Като (так звали домработницу) наверняка забыла взять молока, а если взяла, то оно у нее выкипело. Като небось сейчас на кухне раскладывает пасьянс и, если выпадет трефовый король, плачет от радости.
Эленэ огорчилась, что муж поднялся раньше ее. Так она огорчалась каждое утро. Это огорчение давно стало приятной привычкой, потому что оно являлось частью со мнимой суетливости и заботливости.
Точно так же ее волновала грязная рубаха Торнике, которую приходилось стирать Като, обед, который в конце концов готовила Като. Эти огорчения были для нас заменой всей ее деятельности.
«Ой-ой-ой, — думала со страхом Эленэ, — и завтрак надо приготовить!»
Страх пробежал по всему ее телу легкой, приятной дрожью — и тотчас бесследно исчез.
Потом Эленэ внимательно посмотрела на мужа:
«Надел ли он свежую рубаху?»
И об этом она сразу забыла, потому что взгляд ее был пленен молодецким видом мужа. Сердце ее наполнилось радостью. Она подумала, что, вероятно, и она выглядит так же.

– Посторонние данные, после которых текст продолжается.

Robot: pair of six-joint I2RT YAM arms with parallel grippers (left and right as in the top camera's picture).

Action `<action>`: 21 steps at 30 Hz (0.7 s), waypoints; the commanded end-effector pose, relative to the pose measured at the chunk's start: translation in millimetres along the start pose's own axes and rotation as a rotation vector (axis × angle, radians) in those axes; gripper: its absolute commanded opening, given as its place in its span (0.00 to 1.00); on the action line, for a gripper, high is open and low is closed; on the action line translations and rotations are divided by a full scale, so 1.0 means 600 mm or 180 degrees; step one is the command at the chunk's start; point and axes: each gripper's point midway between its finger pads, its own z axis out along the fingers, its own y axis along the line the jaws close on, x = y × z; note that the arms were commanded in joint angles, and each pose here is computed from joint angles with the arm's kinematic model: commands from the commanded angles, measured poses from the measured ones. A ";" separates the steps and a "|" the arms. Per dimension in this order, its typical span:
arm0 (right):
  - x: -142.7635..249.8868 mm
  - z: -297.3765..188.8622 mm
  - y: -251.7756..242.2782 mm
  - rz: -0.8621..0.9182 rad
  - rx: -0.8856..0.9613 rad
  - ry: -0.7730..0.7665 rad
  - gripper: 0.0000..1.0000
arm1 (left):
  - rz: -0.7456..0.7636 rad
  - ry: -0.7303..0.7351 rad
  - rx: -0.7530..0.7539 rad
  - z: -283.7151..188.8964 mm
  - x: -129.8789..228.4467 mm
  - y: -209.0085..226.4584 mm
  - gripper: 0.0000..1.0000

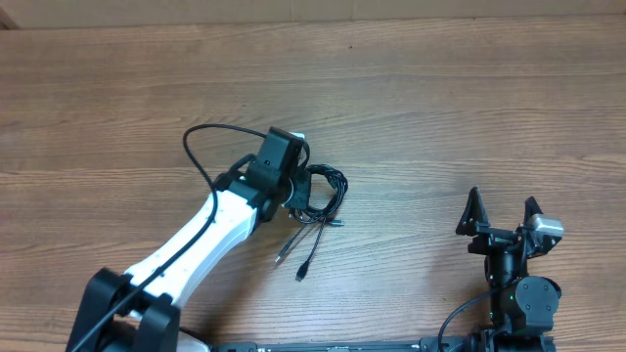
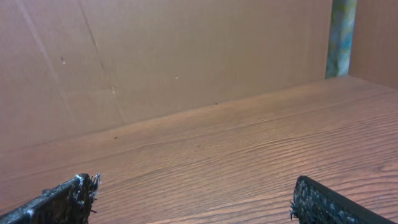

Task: Untangle cables
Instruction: 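Lower the left gripper and grasp the cable bundle, then lift the cable bundle with the left gripper and move it right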

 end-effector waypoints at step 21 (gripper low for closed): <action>0.005 0.001 -0.005 -0.0004 0.0037 0.0001 1.00 | -0.1874 -0.0711 0.0155 -0.206 -0.023 0.013 0.04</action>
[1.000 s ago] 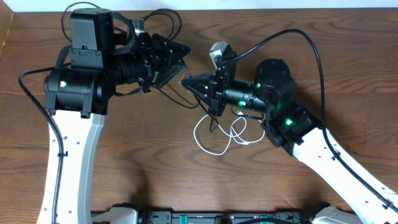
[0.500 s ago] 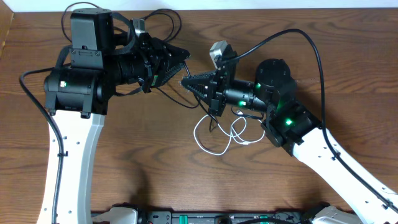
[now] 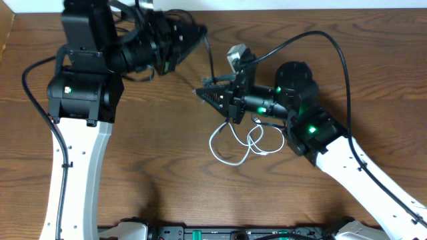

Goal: Untangle cables

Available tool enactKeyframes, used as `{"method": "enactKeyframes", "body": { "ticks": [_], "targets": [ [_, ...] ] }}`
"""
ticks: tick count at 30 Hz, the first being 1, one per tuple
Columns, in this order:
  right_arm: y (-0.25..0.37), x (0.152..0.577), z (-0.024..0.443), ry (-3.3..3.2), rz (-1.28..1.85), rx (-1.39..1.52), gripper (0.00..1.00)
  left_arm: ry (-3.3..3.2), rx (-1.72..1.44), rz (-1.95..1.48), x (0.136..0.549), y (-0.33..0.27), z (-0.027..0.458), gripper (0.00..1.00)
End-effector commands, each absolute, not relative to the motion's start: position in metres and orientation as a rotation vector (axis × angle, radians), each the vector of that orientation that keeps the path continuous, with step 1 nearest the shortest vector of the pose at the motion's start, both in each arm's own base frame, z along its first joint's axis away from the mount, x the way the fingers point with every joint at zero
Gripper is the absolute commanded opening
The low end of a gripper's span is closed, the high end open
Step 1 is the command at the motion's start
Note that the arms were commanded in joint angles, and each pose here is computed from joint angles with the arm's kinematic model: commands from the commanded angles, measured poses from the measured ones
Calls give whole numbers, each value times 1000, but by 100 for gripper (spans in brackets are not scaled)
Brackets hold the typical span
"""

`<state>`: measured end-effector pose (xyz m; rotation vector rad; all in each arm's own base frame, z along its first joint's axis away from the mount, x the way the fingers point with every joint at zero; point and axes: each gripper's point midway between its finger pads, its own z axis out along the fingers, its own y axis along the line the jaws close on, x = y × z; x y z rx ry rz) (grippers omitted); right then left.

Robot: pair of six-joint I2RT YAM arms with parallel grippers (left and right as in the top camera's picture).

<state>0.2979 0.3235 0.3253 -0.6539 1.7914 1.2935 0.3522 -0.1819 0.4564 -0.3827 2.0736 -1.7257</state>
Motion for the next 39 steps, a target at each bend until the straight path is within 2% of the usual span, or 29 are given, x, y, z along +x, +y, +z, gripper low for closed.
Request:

— Георгий! — тихо позвала она и проснулась окончательно.
— Да! — откликнулся Георгий, не оборачиваясь.
Он не любил смотреть на заспанное лицо жены.
— Ты уже встал? — спросила Эленэ, не найдясь, что сказать.
— Да…
— Знаешь что?
Эленэ замолчала. Георгий терпеливо ждал, пока она скажет, что ей нужно.
— Если хочешь, я встану, — сказала наконец Эленэ.
— Лежи.
— А завтрак?
— Като приготовит.
— Ах, что ты, что ты! — возглас был таким категорическим, что можно было подумать, будто каждое утро завтрак готовила она сама.
— Лежи, — повторил Георгий и еще туже затянул галстук. Для этого ему пришлось приблизиться к зеркалу на один шаг.